Nothing but an exact repeat of the data, with pictures removed, belongs in the answer.
*** Opening EXERCISE DATA ***
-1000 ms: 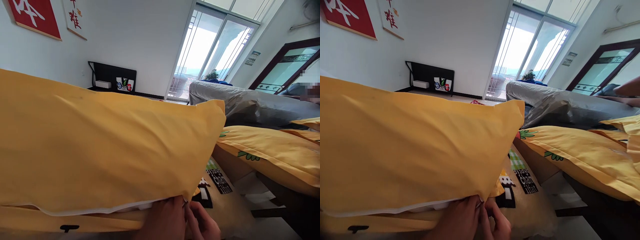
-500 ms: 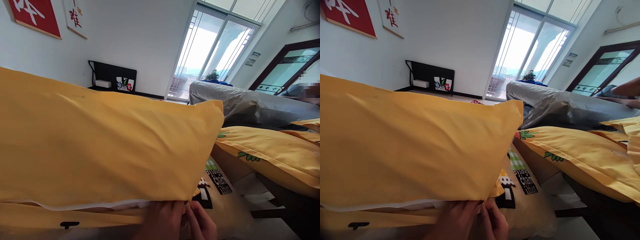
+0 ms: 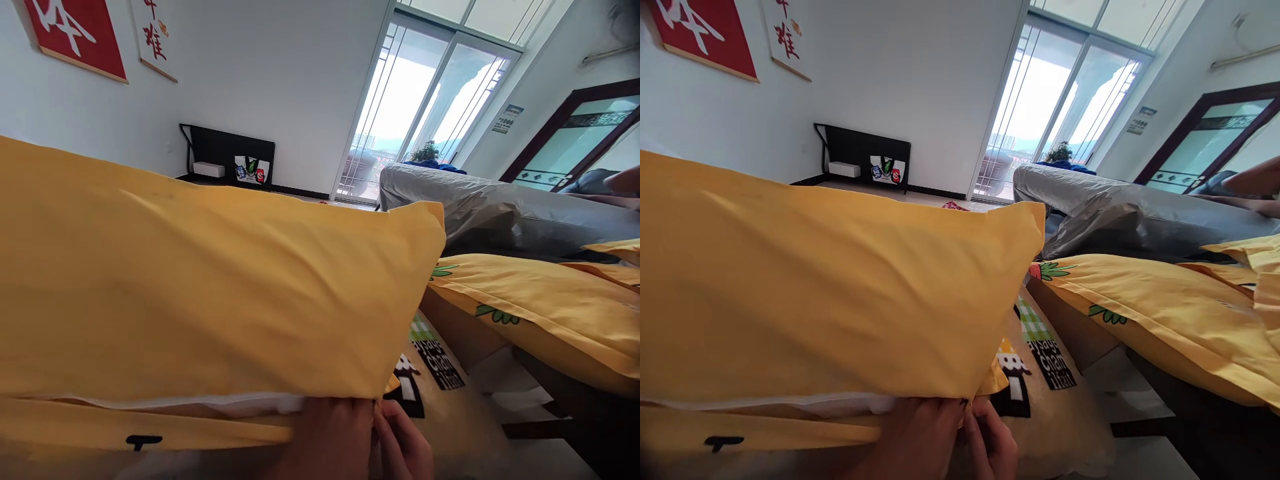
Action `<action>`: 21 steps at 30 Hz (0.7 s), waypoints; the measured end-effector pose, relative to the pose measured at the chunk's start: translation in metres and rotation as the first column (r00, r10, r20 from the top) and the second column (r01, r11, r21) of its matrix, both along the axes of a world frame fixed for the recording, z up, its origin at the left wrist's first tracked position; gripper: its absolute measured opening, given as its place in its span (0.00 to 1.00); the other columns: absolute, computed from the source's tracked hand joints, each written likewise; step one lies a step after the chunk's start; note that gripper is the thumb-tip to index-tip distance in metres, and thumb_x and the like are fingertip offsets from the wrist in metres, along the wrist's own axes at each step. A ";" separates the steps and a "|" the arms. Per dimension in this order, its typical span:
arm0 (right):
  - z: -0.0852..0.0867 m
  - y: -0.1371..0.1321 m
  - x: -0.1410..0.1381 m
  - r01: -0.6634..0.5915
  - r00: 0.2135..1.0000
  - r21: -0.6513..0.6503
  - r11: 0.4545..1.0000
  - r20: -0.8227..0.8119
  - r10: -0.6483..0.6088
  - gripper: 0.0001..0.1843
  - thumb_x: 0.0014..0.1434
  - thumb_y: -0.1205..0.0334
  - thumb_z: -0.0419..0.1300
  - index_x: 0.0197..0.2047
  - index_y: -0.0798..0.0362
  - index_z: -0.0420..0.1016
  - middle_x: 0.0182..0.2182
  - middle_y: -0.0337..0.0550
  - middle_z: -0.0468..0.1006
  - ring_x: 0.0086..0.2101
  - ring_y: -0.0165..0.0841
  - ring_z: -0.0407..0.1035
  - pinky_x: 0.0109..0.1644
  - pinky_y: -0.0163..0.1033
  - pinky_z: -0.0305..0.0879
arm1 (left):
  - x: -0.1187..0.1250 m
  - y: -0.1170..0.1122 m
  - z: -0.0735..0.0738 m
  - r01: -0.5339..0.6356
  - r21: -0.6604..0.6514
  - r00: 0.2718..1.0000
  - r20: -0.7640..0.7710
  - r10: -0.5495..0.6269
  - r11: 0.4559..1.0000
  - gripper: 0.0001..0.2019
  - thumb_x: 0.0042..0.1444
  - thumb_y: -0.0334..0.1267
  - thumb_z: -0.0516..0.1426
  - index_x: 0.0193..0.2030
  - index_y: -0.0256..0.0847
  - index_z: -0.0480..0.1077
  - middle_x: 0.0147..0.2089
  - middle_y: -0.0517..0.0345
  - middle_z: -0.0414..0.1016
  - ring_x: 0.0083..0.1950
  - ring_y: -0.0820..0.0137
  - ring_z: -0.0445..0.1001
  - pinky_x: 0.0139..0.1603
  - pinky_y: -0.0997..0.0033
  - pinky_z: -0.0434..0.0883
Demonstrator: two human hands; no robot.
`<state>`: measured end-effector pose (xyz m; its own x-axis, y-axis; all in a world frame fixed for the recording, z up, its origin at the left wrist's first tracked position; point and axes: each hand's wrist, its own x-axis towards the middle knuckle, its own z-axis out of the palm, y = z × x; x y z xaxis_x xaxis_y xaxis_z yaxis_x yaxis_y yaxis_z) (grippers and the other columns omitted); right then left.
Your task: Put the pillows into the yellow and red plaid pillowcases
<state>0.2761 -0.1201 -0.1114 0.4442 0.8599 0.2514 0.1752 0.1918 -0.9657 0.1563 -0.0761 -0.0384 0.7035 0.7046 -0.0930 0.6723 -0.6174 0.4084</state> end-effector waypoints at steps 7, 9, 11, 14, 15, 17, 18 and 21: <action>0.022 0.019 0.014 -0.138 0.977 0.129 0.982 0.180 0.114 0.20 0.57 0.46 0.60 0.26 0.54 0.73 0.20 0.40 0.73 0.21 0.31 0.67 0.23 0.30 0.67 | 0.008 -0.002 0.024 -0.005 0.265 1.000 -0.029 0.013 0.964 0.13 0.60 0.25 0.47 0.45 0.33 0.71 0.41 0.44 0.76 0.42 0.56 0.76 0.36 0.60 0.74; 0.030 0.025 0.015 -0.116 0.975 0.176 0.977 0.207 0.079 0.19 0.56 0.46 0.61 0.26 0.54 0.74 0.21 0.41 0.74 0.22 0.31 0.68 0.24 0.31 0.68 | 0.012 0.000 0.028 -0.010 0.362 1.000 -0.010 0.014 0.932 0.12 0.60 0.25 0.47 0.42 0.32 0.72 0.38 0.43 0.75 0.39 0.57 0.75 0.34 0.62 0.72; 0.037 0.030 0.014 -0.108 0.974 0.200 0.974 0.219 0.063 0.19 0.56 0.46 0.61 0.26 0.54 0.73 0.20 0.41 0.74 0.21 0.31 0.68 0.24 0.31 0.67 | 0.012 0.004 0.030 -0.021 0.427 1.000 0.002 0.023 0.904 0.12 0.59 0.25 0.47 0.41 0.30 0.72 0.37 0.42 0.74 0.38 0.57 0.74 0.34 0.62 0.71; 0.042 0.036 0.010 -0.110 0.966 0.200 0.974 0.250 0.057 0.19 0.59 0.49 0.58 0.24 0.54 0.72 0.18 0.39 0.71 0.19 0.29 0.65 0.22 0.30 0.64 | 0.004 0.011 0.031 -0.051 0.434 0.999 0.005 0.054 0.900 0.13 0.59 0.25 0.46 0.41 0.30 0.71 0.38 0.42 0.74 0.39 0.57 0.73 0.37 0.60 0.71; 0.042 0.038 0.009 -0.108 0.963 0.201 0.974 0.263 0.052 0.19 0.60 0.49 0.58 0.23 0.54 0.71 0.17 0.38 0.69 0.19 0.28 0.64 0.21 0.29 0.63 | -0.001 0.013 0.031 -0.063 0.421 0.998 0.009 0.065 0.905 0.13 0.58 0.24 0.45 0.41 0.31 0.71 0.39 0.42 0.73 0.39 0.57 0.73 0.38 0.59 0.71; 0.040 0.041 0.007 -0.101 0.958 0.208 0.973 0.283 0.039 0.20 0.60 0.50 0.57 0.23 0.54 0.70 0.16 0.37 0.68 0.18 0.28 0.62 0.20 0.29 0.61 | -0.011 0.016 0.032 -0.078 0.394 0.997 0.019 0.077 0.916 0.13 0.57 0.24 0.46 0.40 0.32 0.70 0.38 0.44 0.73 0.40 0.58 0.73 0.42 0.57 0.71; 0.039 0.042 0.006 -0.095 0.957 0.219 0.971 0.288 0.029 0.19 0.60 0.50 0.57 0.23 0.54 0.70 0.16 0.37 0.67 0.18 0.27 0.62 0.20 0.29 0.61 | -0.016 0.017 0.033 -0.082 0.388 0.997 0.027 0.077 0.918 0.12 0.57 0.24 0.46 0.40 0.32 0.70 0.39 0.45 0.73 0.40 0.58 0.73 0.43 0.56 0.71; 0.037 0.044 0.003 -0.070 0.954 0.267 0.961 0.300 -0.014 0.19 0.59 0.50 0.58 0.24 0.54 0.71 0.17 0.37 0.67 0.18 0.27 0.62 0.19 0.29 0.60 | -0.026 0.020 0.033 -0.089 0.384 0.995 0.067 0.068 0.919 0.12 0.56 0.24 0.47 0.40 0.33 0.69 0.39 0.46 0.73 0.41 0.59 0.72 0.45 0.56 0.70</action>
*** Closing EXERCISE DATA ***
_OUTPUT BELOW_.
-1000 ms: 
-500 ms: 
+0 ms: 
Action `<action>`: 21 steps at 30 Hz (0.7 s), waypoints; the measured end-effector pose, relative to the pose measured at the chunk's start: translation in metres and rotation as the first column (r00, r10, r20 from the top) and the second column (r01, r11, r21) of its matrix, both along the axes of a world frame fixed for the recording, z up, its origin at the left wrist's first tracked position; gripper: its absolute measured opening, given as its place in its span (0.00 to 1.00); the other columns: absolute, computed from the source's tracked hand joints, each written likewise; step one lies a step after the chunk's start; note that gripper is the thumb-tip to index-tip distance in metres, and thumb_x and the like are fingertip offsets from the wrist in metres, along the wrist's own axes at each step. A ";" separates the steps and a "|" the arms. Per dimension in this order, its typical span:
arm0 (right):
  - z: -0.0852..0.0867 m
  - y: -0.1371..0.1321 m
  - x: -0.1410..0.1381 m
  - r01: -0.6634..0.5915
  - r00: 0.2135..1.0000
  - r21: -0.6513..0.6503
  - r11: 0.4545..1.0000
  - r20: -0.8227..0.8119
  - r10: -0.6483..0.6088
  - gripper: 0.0001..0.1843
  - thumb_x: 0.0014..0.1434
  - thumb_y: -0.1205..0.0334
  - thumb_z: -0.0419..0.1300
  - index_x: 0.0197..0.2047
  - index_y: -0.0798..0.0362
  - index_z: -0.0420..0.1016
  - middle_x: 0.0182..0.2182
  - middle_y: -0.0337..0.0550
  - middle_z: -0.0468..0.1006
  - ring_x: 0.0086..0.2101
  - ring_y: -0.0165..0.0841
  - ring_z: -0.0407..0.1035
  - pinky_x: 0.0109..0.1644
  - pinky_y: -0.0163..0.1033
  - pinky_z: -0.0305..0.0879
arm1 (left):
  - x: -0.1187..0.1250 m
  - y: -0.1170..0.1122 m
  - z: -0.0735..0.0738 m
  - r01: -0.5339..0.6356
  - r21: -0.6604..0.6514
  - r00: 0.2718..1.0000
  - r20: -0.7640..0.7710
  - r10: -0.5495..0.6269
  - r11: 0.4559..1.0000
  - gripper: 0.0001..0.2019
  - thumb_x: 0.0042..0.1444
  - thumb_y: -0.0334..0.1267
  - thumb_z: -0.0516..0.1426
  - index_x: 0.0193..0.2030
  - index_y: -0.0256..0.0847
  - index_z: -0.0480..0.1077
  - middle_x: 0.0147..0.2089
  - middle_y: -0.0517..0.0345
  - middle_z: -0.0414..0.1016
  - ring_x: 0.0083..0.1950
  - ring_y: -0.0820..0.0137
  - ring_z: -0.0445..0.1001
  - pinky_x: 0.0139..0.1603
  - pinky_y: -0.0997..0.0033
  - pinky_z: -0.0434..0.0883
Demonstrator: two human hands; no robot.
`<state>`: measured end-effector pose (xyz m; its own x-axis, y-axis; all in a world frame fixed for the recording, z up, its origin at the left wrist's first tracked position; point and axes: each hand's wrist, its own x-axis towards the middle knuckle, its own z-axis out of the palm, y = z × x; x y z xaxis_x xaxis_y xaxis_z yaxis_x yaxis_y yaxis_z) (grippers and the other columns omitted); right then left.
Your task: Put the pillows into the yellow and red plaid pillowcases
<state>0.2761 -0.1201 -0.1114 0.4442 0.8599 0.2514 0.1752 0.1918 -0.9657 0.1563 -0.0761 -0.0384 0.7035 0.7046 -0.0930 0.6723 -0.6174 0.4084</state> end-effector waypoints at steps 7, 9, 11, 14, 15, 17, 18 and 21: <action>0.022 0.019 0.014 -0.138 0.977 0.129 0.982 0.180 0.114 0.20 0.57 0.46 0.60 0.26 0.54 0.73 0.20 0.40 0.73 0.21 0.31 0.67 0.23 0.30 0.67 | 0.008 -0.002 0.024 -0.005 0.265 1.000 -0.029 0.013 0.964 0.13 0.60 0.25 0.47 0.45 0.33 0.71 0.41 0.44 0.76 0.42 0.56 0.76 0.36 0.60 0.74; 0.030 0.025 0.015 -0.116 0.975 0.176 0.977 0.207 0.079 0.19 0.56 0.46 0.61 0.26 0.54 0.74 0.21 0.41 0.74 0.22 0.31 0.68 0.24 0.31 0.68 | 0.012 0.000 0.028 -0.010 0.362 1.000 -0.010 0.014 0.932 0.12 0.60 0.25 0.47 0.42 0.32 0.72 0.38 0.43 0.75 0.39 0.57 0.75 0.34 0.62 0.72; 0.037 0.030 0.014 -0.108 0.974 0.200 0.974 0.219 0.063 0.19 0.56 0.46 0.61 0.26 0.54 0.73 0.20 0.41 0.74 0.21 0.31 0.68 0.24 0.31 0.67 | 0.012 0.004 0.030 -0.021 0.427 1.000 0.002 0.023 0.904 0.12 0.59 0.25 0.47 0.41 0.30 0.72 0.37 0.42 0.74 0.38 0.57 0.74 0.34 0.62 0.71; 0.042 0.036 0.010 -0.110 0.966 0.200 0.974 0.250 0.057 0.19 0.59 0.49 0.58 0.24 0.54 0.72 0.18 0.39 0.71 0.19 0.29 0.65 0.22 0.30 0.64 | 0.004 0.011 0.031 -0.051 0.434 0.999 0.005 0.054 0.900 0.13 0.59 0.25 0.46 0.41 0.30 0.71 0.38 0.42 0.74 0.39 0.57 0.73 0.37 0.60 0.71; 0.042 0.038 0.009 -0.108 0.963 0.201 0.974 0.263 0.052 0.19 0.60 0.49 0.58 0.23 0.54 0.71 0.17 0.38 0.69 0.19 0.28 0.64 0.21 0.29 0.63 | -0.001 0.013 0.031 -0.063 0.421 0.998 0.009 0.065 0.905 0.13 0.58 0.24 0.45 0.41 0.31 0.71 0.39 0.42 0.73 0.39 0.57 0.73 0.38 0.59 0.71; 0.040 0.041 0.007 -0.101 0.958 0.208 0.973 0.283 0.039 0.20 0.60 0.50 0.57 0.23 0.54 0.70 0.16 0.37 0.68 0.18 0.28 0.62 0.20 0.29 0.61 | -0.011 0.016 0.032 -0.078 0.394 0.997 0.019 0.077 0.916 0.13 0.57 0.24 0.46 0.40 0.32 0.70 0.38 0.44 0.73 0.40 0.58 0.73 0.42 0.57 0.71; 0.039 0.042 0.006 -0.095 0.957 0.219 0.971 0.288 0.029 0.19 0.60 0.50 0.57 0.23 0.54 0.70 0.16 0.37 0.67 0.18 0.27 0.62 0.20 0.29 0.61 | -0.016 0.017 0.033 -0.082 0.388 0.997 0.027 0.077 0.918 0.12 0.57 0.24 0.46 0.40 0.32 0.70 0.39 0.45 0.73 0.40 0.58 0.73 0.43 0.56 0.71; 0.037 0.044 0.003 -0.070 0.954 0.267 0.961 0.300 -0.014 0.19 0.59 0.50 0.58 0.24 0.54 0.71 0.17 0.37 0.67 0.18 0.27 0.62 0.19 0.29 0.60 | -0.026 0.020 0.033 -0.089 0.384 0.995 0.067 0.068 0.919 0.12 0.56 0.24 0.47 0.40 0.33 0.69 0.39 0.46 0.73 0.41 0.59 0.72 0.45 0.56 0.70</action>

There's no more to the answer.